SUPPLIED INFORMATION:
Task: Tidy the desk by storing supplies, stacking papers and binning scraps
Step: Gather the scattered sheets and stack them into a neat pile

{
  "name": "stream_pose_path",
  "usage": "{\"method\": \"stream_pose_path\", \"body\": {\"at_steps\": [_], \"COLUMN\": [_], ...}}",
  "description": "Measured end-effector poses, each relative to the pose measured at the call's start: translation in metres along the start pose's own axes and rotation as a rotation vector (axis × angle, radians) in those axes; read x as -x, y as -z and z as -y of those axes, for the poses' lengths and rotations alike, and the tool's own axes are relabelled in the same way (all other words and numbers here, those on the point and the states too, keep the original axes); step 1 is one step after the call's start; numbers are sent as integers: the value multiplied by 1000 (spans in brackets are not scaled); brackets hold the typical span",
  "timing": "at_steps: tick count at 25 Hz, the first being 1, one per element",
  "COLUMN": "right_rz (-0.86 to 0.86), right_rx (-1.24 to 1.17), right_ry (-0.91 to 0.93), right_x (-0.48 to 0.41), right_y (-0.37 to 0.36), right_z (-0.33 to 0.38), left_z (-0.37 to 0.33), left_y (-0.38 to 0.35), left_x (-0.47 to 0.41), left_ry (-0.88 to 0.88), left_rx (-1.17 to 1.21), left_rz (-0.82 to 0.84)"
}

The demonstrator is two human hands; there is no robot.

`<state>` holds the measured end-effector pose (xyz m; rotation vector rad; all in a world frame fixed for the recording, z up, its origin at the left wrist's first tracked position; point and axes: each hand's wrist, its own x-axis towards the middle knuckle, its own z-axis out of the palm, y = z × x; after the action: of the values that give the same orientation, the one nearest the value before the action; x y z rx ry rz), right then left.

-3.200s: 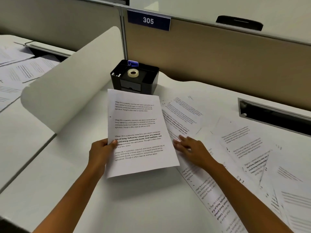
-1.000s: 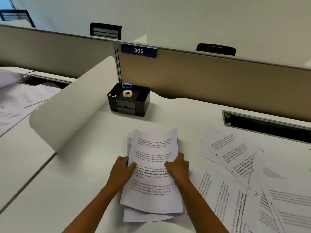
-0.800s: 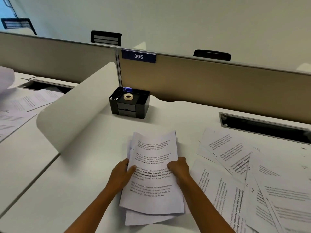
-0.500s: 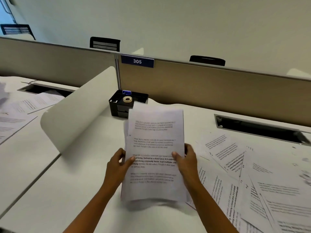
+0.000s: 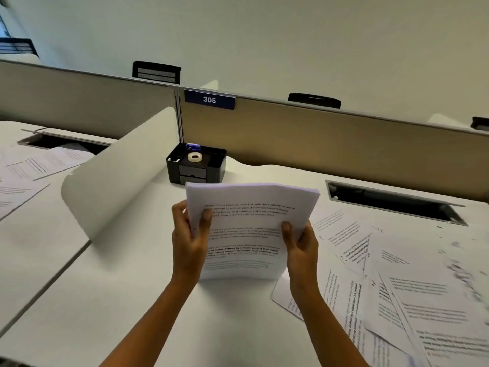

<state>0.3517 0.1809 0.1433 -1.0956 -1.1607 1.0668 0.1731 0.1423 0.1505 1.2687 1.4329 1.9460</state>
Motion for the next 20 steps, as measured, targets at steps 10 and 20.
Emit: {"method": "stream_pose_path", "body": {"at_steps": [10,20], "right_rz": [41,-38], "right_rx": [-7,373], "right_ry": [92,-14], "right_x": [-1,27], "right_y": [18,22], "right_z": [18,-60], "left_z": [-20,57], "left_y": [-6,4], "left_x": [-4,48], "left_ry": [-46,263], "left_rx": [-15,-152], "left_rz": [-28,238]}}
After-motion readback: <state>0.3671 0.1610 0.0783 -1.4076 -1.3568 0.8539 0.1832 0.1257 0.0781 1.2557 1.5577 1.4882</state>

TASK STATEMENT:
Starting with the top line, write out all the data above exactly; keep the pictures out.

RESPONSE BOX:
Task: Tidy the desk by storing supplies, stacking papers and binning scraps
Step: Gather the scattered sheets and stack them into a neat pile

{
  "name": "stream_pose_path",
  "usage": "{\"method\": \"stream_pose_path\", \"body\": {\"at_steps\": [_], \"COLUMN\": [_], ...}}",
  "description": "Measured end-effector poses, each relative to the pose measured at the call's start: translation in metres along the start pose's own axes and rotation as a rotation vector (axis × angle, radians) in those axes; read x as -x, y as -z and z as -y of those axes, for the poses' lengths and rotations alike, and the tool's own axes are relabelled in the same way (all other words and numbers here, those on the point and the states too, keep the original axes); step 1 is one step after the call's start; numbers are sent as integers: the value multiplied by 1000 (spans in brackets are not scaled); brackets hold the typical span",
  "timing": "at_steps: tick count at 25 Hz, the first being 1, one per element",
  "COLUMN": "right_rz (-0.86 to 0.86), right_rx (-1.24 to 1.17), right_ry (-0.91 to 0.93), right_x (-0.48 to 0.41), right_y (-0.37 to 0.36), right_z (-0.33 to 0.38), left_z (-0.37 to 0.33), left_y (-0.38 to 0.35), left_x (-0.47 to 0.41), left_ry (-0.88 to 0.88), left_rx (-1.17 to 1.21), left_rz (-0.82 to 0.84)"
}

The demonstrator is two human hands; there is no robot.

`<state>` holds the measured end-effector pose (xyz m; rotation vector rad; all in a world frame fixed for the recording, z up, its origin at the left wrist's first tracked position; point and axes: each hand's wrist, its own x-axis towards the middle knuckle, its own z-axis out of the palm, y = z × x; after the action: of the values that give the same orientation, the one nearest the value before the action; x y z rx ry rz), right then left.

-3.200s: 
-1.000s: 
-0.800s: 
-0.500s: 
+0.000s: 

<state>0.3517 0.1809 0.1433 -1.0956 -1.1607 1.0668 0.1731 0.1423 0.1505 1.2687 1.4329 1.9460</state>
Motion for the next 20 steps, as measured, targets at steps 10 and 20.
Emit: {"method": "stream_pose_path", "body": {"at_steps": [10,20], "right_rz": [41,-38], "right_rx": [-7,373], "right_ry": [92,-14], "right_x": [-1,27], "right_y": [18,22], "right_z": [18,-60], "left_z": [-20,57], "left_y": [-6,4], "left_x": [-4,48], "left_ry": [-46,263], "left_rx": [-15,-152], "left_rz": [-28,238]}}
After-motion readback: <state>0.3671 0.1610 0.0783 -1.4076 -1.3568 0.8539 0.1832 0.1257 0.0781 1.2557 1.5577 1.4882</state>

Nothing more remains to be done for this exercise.